People use MS because it's got TONS of support, works well, is as easy
to use as the next OS, supports more hardware/software than any other
OS, and is cheap.



--
--

(Remove 999 to reply to me)

On Sat, 16 Aug 2003 19:14:49 GMT, Leythos wrote:

> ISP's should be responsible for installing a NAT router

I do not want MS stupidy costing me money to us a service.
Now, if the ISP makes it a requirement for NAT routers for
MS users, ok I go along with that.

> Again you miss the point - MS uses ports 135~139 for network traffic -
> they use it as a base part of the OS so that it makes life easier for
> networking in LAN/WAN environments. While the flaw in RPC is not
> something I defend, the fact that ISP's have know about RCP traffic on
> their networks for years and have done nothing about it is the root of
> the problem.

Nope, there is no good excuse for shipping product with the services
enabled. MS has plenty of wizards to allow the user to turn them
on if required.

Third Party Software install wizard can ask user if user wants
port opened if required.

On Sat, 16 Aug 2003 20:20:43 GMT, Leythos wrote:

> Do you hammer the Open Source community and Red Hat when they provide
> products that have holes in they too or do you just slam MS?

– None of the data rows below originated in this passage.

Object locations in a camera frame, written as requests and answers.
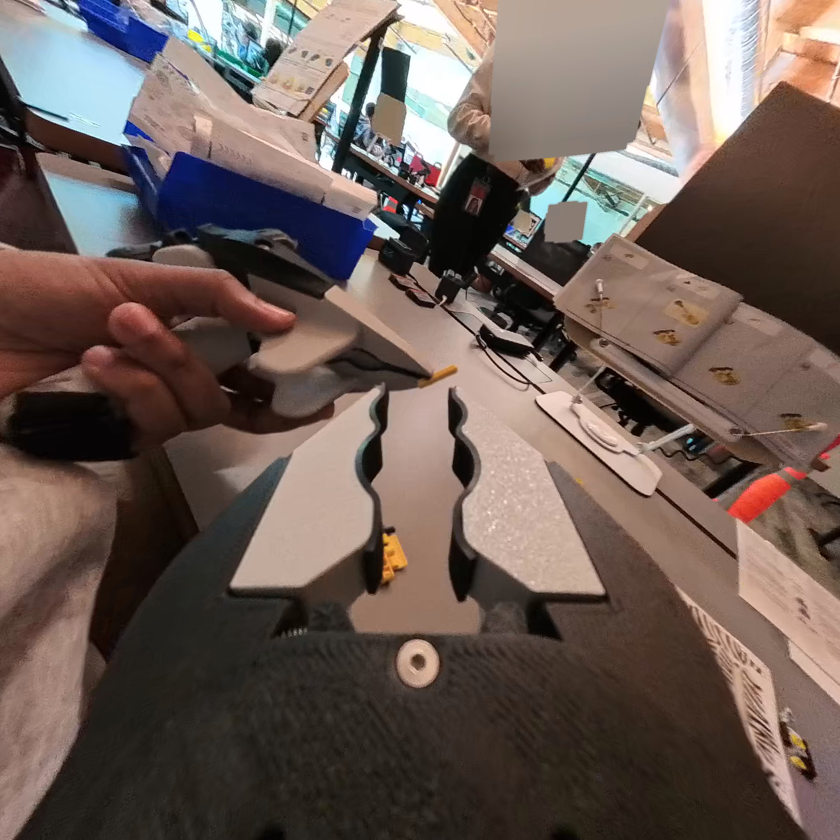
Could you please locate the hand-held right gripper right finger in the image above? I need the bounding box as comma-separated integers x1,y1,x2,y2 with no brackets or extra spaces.
448,387,606,622

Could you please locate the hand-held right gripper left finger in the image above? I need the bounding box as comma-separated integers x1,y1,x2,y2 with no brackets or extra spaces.
230,386,389,619

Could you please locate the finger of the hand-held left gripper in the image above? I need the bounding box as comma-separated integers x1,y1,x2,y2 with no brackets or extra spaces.
248,327,421,421
249,274,435,385

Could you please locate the yellow lego block piece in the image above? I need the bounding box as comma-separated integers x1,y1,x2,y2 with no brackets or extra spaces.
381,525,409,586

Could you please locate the lego instruction booklet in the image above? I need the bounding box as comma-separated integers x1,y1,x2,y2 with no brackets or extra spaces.
553,235,840,475

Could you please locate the person's left hand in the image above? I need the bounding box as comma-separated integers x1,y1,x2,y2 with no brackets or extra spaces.
0,252,336,455

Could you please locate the blue plastic bin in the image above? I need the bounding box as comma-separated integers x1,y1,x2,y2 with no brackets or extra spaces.
123,141,379,282

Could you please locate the black plug charger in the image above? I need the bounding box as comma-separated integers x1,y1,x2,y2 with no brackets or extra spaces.
435,268,479,307

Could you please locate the white monitor stand base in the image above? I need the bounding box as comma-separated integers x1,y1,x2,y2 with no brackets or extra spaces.
534,391,664,497

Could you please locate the black power adapter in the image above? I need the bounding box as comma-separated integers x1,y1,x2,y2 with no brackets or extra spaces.
478,320,536,357

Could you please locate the cardboard picture board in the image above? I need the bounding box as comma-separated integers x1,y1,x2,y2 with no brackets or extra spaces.
252,0,403,120

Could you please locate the orange traffic cone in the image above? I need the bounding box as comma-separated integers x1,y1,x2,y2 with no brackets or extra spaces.
727,453,829,524

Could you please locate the white printed paper sheet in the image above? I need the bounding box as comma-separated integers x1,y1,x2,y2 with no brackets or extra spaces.
735,520,840,691

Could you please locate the person's grey sweatshirt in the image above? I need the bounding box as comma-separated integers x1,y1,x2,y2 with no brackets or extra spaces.
0,367,122,840

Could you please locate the striped white paper strip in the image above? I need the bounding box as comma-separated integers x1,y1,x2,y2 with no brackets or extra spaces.
676,587,804,829

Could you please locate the dark monitor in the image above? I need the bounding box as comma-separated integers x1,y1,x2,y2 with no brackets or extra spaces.
631,81,840,343

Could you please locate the black power cable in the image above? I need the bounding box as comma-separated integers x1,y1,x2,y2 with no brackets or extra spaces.
482,341,559,391

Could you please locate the black metal post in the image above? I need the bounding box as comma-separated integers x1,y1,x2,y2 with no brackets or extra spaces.
330,13,403,175

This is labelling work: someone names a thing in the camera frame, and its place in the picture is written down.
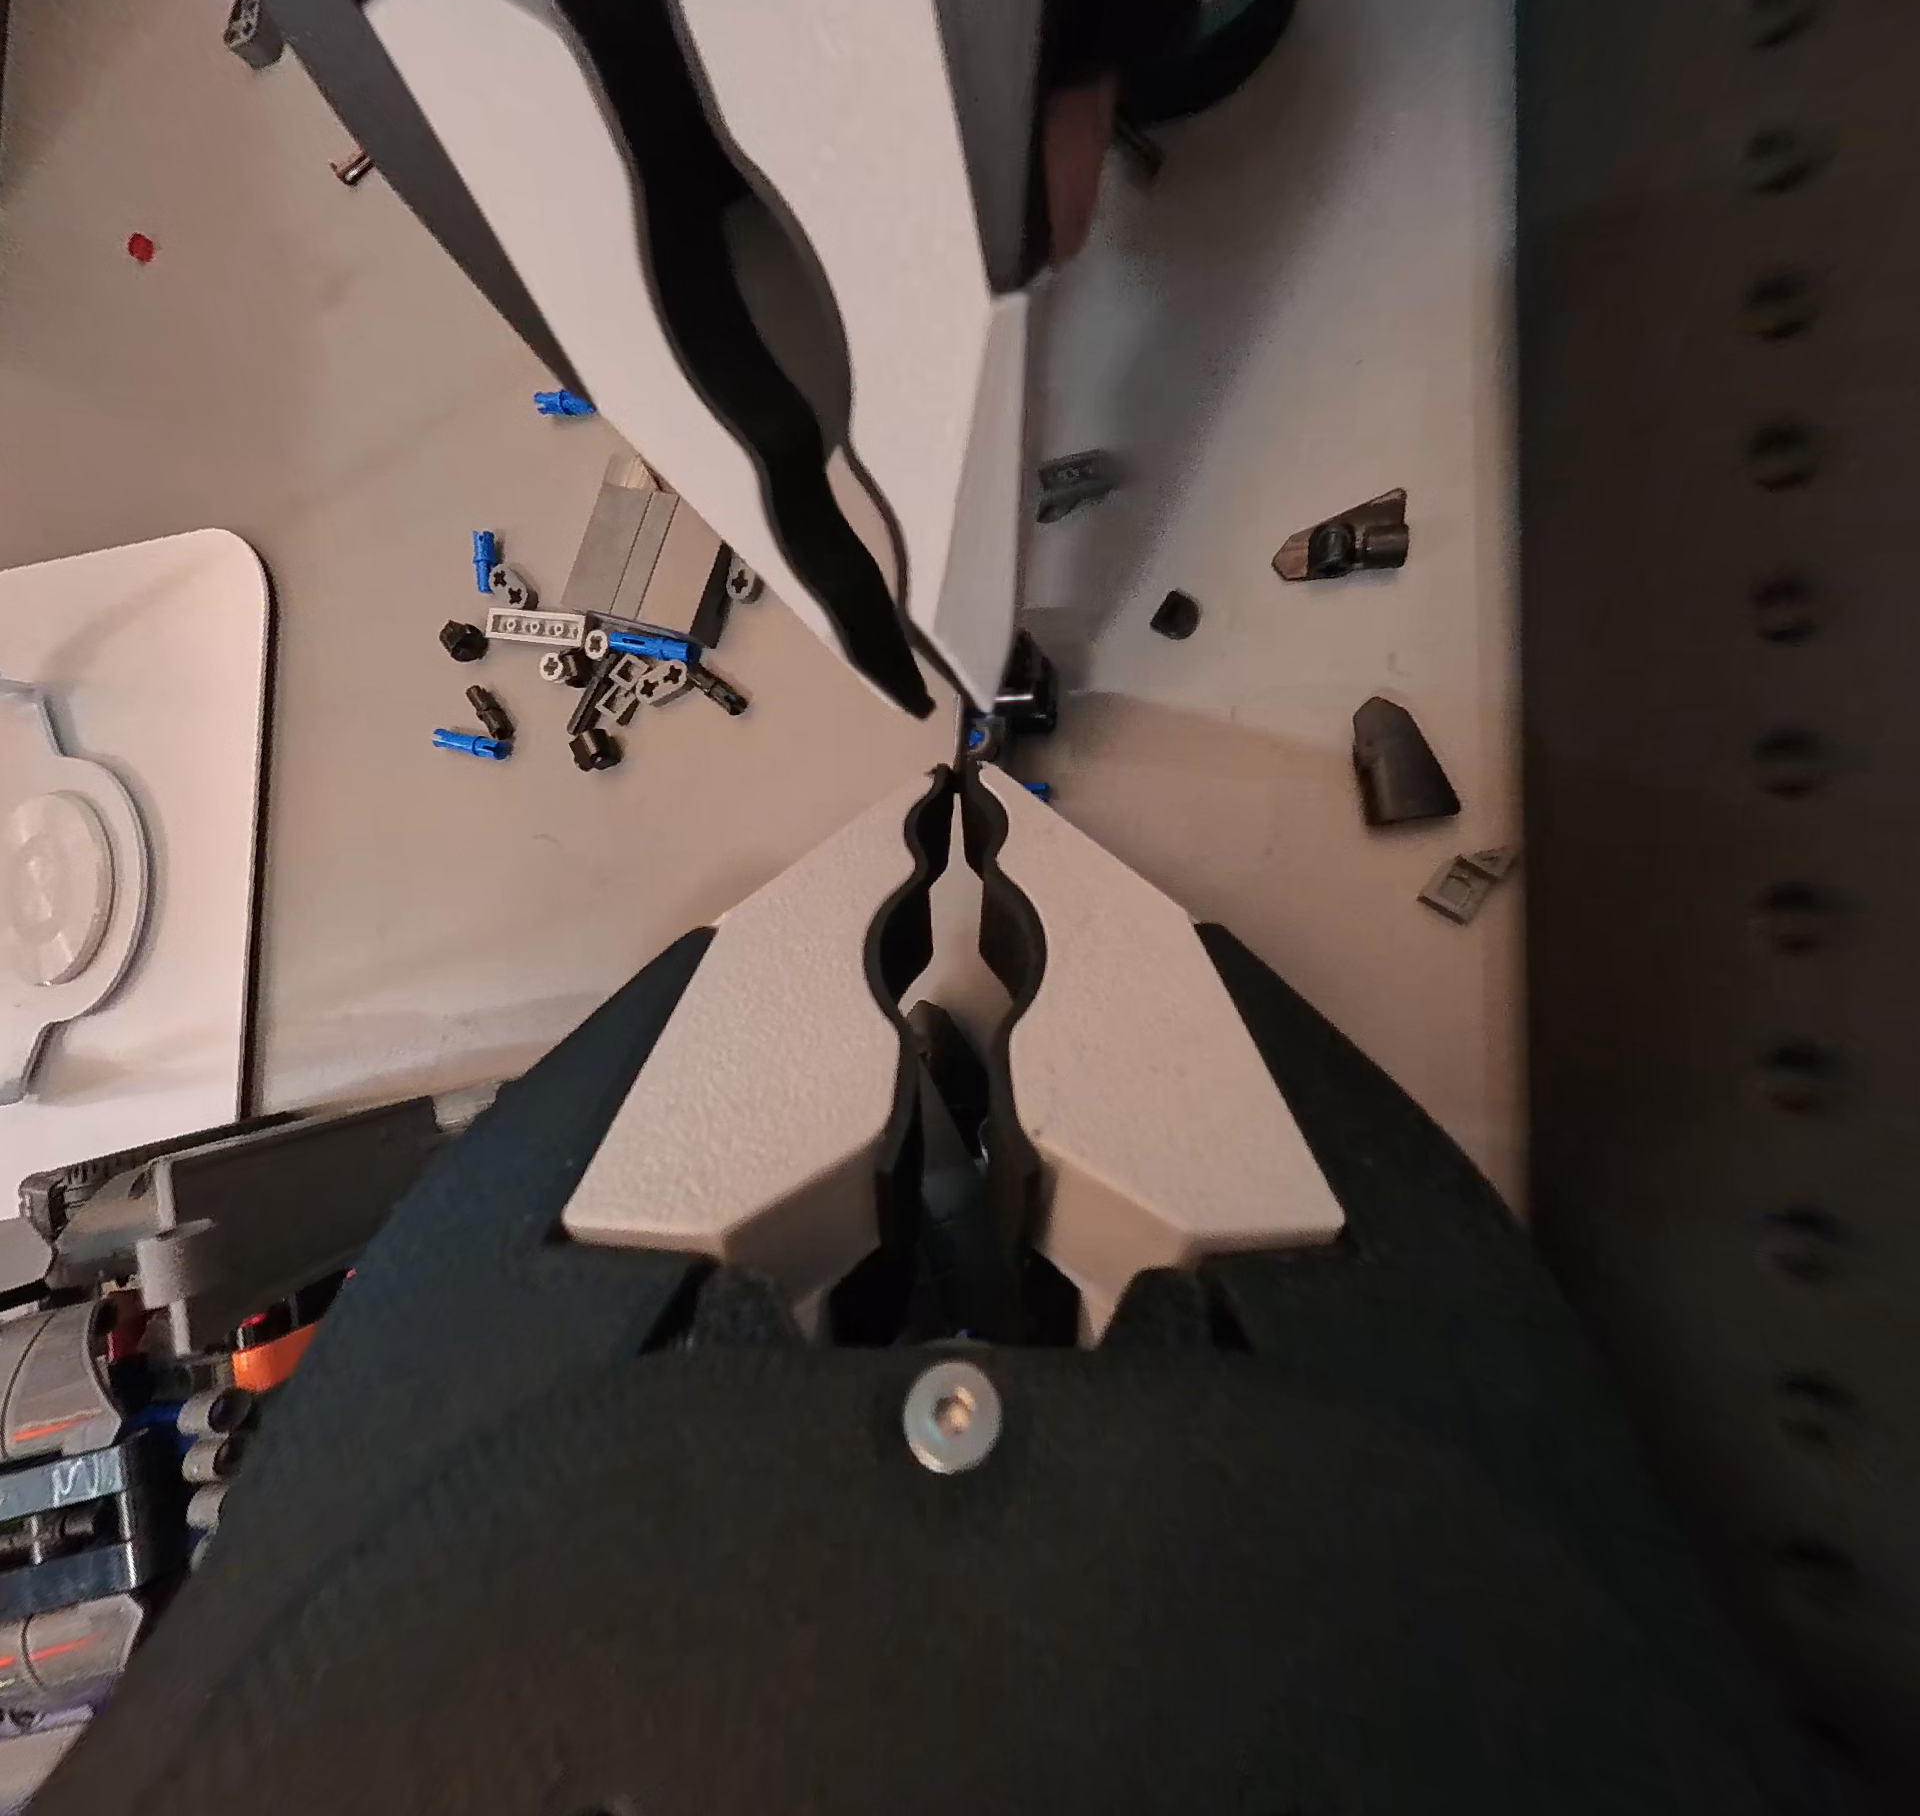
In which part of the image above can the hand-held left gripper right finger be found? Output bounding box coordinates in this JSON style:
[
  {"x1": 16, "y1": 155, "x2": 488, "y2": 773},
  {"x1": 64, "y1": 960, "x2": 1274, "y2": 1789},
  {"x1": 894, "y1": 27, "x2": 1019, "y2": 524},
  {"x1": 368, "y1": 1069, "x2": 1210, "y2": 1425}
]
[{"x1": 967, "y1": 764, "x2": 1347, "y2": 1349}]

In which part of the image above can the pile of small lego pieces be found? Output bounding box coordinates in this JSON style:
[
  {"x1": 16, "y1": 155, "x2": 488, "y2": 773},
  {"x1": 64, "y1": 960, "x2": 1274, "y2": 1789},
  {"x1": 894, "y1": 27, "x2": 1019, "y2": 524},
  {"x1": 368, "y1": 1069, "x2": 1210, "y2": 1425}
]
[{"x1": 433, "y1": 524, "x2": 753, "y2": 773}]

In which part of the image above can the white book stand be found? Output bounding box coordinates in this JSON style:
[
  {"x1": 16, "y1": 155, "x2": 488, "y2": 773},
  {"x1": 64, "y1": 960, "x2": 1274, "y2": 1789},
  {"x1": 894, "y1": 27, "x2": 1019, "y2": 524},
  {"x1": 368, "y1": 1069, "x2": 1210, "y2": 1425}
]
[{"x1": 0, "y1": 524, "x2": 280, "y2": 1115}]

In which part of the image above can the black curved lego slope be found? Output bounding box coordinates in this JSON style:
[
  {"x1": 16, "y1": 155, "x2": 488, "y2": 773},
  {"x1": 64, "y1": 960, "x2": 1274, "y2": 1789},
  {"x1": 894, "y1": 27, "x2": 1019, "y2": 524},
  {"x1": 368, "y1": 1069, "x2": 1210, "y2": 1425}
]
[{"x1": 1348, "y1": 694, "x2": 1461, "y2": 828}]

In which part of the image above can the black lego wedge piece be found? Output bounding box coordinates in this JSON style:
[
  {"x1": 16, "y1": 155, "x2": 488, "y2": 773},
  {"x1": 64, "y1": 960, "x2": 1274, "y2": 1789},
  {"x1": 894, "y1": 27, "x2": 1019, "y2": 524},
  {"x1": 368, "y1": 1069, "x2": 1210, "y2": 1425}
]
[{"x1": 1272, "y1": 488, "x2": 1412, "y2": 585}]

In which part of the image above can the grey square lego tile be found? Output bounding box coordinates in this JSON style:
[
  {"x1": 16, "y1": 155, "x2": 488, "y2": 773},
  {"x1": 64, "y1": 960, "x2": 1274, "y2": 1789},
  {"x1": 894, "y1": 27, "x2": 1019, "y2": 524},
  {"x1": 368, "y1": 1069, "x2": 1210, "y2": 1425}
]
[{"x1": 1417, "y1": 844, "x2": 1521, "y2": 925}]

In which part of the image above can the black lego wheel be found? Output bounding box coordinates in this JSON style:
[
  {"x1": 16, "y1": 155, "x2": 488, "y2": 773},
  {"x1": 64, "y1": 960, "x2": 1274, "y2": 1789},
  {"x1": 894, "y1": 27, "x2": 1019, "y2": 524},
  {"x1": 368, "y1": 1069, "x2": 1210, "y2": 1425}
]
[{"x1": 1117, "y1": 0, "x2": 1309, "y2": 123}]

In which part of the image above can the grey lego car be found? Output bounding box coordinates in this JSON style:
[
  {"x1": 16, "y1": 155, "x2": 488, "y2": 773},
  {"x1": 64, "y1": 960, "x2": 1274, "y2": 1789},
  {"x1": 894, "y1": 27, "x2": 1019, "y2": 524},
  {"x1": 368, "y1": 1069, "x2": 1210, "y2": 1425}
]
[{"x1": 0, "y1": 1091, "x2": 503, "y2": 1749}]

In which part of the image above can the small grey lego subassembly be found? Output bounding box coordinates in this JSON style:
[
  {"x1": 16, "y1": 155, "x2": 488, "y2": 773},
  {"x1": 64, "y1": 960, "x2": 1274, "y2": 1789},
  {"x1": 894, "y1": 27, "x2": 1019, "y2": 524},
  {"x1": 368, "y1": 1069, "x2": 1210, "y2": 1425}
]
[{"x1": 960, "y1": 627, "x2": 1066, "y2": 772}]

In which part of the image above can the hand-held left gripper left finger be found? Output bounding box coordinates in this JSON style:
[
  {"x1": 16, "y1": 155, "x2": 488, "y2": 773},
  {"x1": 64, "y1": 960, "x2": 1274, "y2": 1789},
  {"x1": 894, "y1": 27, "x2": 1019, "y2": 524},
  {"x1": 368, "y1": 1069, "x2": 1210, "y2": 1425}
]
[{"x1": 559, "y1": 770, "x2": 957, "y2": 1345}]

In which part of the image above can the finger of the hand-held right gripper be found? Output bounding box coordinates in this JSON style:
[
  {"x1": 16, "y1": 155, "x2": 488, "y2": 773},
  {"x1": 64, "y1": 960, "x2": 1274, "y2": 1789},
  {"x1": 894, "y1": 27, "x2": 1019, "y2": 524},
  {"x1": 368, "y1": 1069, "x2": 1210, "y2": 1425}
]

That is a related problem.

> Thanks for the conversation, it was good to chat about this, but we have
> two different views on the causes of internet related problems and how
> they could easily be corrected.

Yes, I just cannot see why everyone else has to limp when Microsoft's
leg is broke.

You would think that with the history of viruses/worms MS would
implement basic security settings during install.

They finaly bought a firewall product. Was it enabled during install
on Home XP. Why have they not put those in products and Service Packs
to clean up basic security holds on current products. They updated
Internet Explorer for 98.

Yes the User has to load the SP. MS needs to at least _start_ putting
out the forest fire instead of hauling logs to the fire.